I rarely reread books, so the ones I do deign to reread are ones that were important to me the first time around. Rereading old favorites feels like I'm revisiting past versions of myself. One of my favorite reads of 2025 was also my favorite read of 2014—I loved The Secret History as much as I did the first time, and it was such a different experience having read it over a decade later on the other side of university and studying classics. I've been thinking about my classics education more lately, maybe because I'm also rereading The Odyssey with Berkeley's Arts & Humanities department book club. I first read The Odyssey in freshman year of high school half my life ago, and the story itself is older than anything else I've ever read. I'm interested in discovering new ways of interacting with the same texts to better understand how my favorite books have changed for me even when the words remain the same.

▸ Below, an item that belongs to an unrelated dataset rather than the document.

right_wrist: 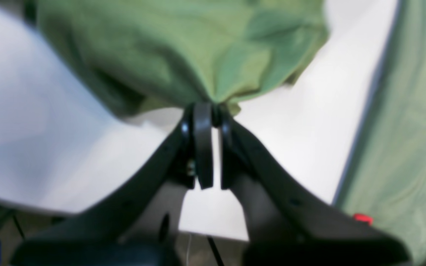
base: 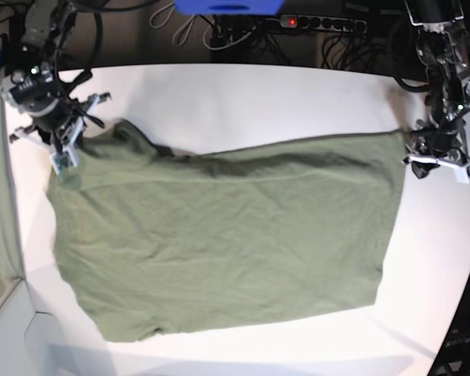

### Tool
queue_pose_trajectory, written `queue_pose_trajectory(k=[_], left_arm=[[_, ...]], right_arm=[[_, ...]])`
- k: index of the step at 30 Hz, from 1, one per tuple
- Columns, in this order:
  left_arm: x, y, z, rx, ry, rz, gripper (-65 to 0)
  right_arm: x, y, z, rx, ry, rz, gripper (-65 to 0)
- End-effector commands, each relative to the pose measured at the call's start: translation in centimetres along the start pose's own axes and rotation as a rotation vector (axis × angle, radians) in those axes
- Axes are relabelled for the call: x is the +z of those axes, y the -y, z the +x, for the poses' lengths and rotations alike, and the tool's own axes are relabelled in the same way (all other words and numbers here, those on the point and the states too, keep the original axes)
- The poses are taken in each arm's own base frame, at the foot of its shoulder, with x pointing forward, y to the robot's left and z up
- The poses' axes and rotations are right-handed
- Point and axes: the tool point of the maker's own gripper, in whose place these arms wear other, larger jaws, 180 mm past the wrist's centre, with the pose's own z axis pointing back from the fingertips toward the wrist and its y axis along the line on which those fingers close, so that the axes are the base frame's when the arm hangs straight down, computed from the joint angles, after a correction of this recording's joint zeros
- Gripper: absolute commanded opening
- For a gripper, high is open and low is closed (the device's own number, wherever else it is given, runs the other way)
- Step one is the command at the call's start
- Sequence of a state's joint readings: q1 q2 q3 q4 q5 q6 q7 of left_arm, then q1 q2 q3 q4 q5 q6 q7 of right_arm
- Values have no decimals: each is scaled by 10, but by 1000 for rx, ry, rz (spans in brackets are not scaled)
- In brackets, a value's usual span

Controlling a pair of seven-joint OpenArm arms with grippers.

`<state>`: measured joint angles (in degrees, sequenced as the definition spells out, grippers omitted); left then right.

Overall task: Layout the t-shirt on the table in an organized manner, then fold the t-shirt properly
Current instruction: 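Drag the held edge with both grippers to straighten the shirt, then release the edge with the left gripper and move it inward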

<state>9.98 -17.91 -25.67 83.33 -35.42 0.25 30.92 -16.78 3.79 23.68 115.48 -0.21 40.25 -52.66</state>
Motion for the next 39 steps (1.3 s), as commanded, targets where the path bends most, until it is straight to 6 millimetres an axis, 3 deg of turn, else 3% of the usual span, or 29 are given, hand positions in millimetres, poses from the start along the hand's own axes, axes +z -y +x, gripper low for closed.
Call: queue_pose_trajectory(k=[1, 4, 8, 11, 15, 19, 21, 26, 29, 33, 36, 39], left_arm=[[1, 1, 17, -15, 49, -5, -442], [0, 4, 25, -15, 65, -11, -442], [0, 4, 27, -18, 67, -11, -442], [0, 5, 28, -18, 66, -14, -442], [1, 6, 26, -15, 63, -18, -442], [2, 8, 25, -13, 63, -23, -440], [6, 16, 31, -6, 83, -49, -440], [25, 62, 43, 102, 131, -205, -443], [21, 99, 11, 129, 44, -286, -443], [14, 135, -48, 140, -108, -345, -465], [5, 134, -90, 152, -217, -324, -508], [-11, 120, -105, 156, -267, -274, -510]], right_arm=[[6, 9, 1, 24, 8, -28, -637], [11, 13, -19, 65, -47, -27, -637], [22, 37, -48, 70, -122, -82, -635], [28, 46, -58, 67, -148, -103, -634], [26, 33, -64, 78, -163, -67, -634], [16, 2, -63, 61, -158, 10, -634], [15, -4, -63, 49, -155, 23, -634], [13, -9, -60, 40, -146, 33, -634], [12, -9, -59, 40, -143, 32, -634], [13, -7, -58, 44, -140, 30, -634], [13, -5, -58, 43, -139, 25, -634], [13, -4, -58, 44, -138, 22, -634]])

4. Build discipline in reflecting on what I read

I was pretty consistent about taking notes on what I read in 2022 but abandoned this effort in 2023 around the time my reading pace really started picking up.  I check out nearly all of the books I read from the library as ebooks, so not having easy access to the books I've read makes it that much harder to revisit books in the first place. I wish I kept it up these past few years because it helps me process my thoughts on what I'm reading so I can react properly to what I'm reading and have something to look back on someday in the future.

5. Read less, and do something new

It's great that I converted some phone screen time into reading. Maybe it's time to convert reading time into doing other things now too.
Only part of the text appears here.